**EXERCISE AIM**
Give back exactly the lines from the line that contains "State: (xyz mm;" to the last line of the listing below, inclusive, and no others.
___ COLLECTED DATA
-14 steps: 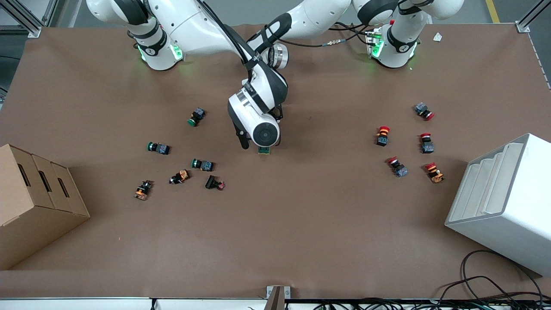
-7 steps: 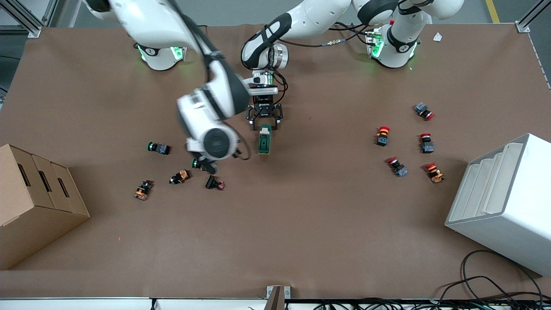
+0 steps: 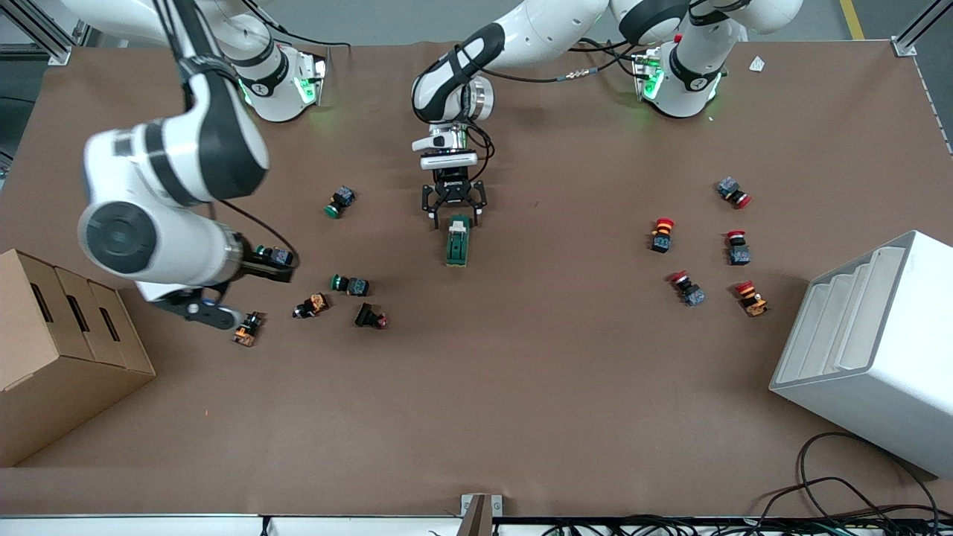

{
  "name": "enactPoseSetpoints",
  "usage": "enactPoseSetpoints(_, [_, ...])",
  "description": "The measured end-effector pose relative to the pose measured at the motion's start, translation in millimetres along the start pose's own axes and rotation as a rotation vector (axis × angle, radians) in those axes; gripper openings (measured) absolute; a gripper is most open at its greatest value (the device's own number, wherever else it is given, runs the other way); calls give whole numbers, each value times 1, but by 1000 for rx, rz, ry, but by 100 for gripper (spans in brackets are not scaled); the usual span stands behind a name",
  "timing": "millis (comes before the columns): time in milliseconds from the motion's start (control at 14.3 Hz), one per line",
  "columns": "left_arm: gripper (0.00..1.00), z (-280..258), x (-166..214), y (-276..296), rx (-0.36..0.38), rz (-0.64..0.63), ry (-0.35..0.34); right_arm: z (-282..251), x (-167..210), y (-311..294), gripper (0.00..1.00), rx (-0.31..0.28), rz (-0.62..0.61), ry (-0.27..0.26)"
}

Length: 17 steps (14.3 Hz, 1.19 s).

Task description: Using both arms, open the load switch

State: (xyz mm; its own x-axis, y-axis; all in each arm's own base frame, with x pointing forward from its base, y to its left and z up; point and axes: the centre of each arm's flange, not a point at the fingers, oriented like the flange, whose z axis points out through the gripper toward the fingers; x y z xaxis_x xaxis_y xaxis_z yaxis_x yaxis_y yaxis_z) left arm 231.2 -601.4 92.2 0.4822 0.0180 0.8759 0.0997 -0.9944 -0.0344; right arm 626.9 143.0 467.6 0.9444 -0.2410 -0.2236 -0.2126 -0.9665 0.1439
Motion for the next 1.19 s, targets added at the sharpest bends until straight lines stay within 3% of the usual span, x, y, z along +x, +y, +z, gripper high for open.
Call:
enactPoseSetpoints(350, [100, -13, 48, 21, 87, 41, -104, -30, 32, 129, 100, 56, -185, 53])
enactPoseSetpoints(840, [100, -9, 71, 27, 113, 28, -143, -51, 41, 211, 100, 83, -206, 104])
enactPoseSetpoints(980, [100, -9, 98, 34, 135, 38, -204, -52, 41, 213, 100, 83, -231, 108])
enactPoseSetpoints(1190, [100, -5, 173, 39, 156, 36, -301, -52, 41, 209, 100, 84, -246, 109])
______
**RESULT**
State: (xyz mm; its own x-axis, y-axis; all in each arm's own base frame, with x pointing forward from its base, y to its left and z up; point and axes: the centre of each arm's flange, not a point at the fingers, oriented like the flange, whose z axis points out through the gripper toward the fingers; x y z xaxis_x xaxis_y xaxis_z yaxis_x yaxis_y yaxis_z) left arm 231.2 -601.4 92.2 0.4822 0.0180 0.8759 0.0997 -0.9944 -0.0344; right arm 626.9 143.0 467.6 0.9444 -0.2410 -0.2236 -0.2126 -0.9665 0.1439
Motion for the next 1.19 s, targets added at the sharpest bends until straight lines stay within 3% of the usual span, x, y, z along +x, +y, +z, gripper high for open.
Call:
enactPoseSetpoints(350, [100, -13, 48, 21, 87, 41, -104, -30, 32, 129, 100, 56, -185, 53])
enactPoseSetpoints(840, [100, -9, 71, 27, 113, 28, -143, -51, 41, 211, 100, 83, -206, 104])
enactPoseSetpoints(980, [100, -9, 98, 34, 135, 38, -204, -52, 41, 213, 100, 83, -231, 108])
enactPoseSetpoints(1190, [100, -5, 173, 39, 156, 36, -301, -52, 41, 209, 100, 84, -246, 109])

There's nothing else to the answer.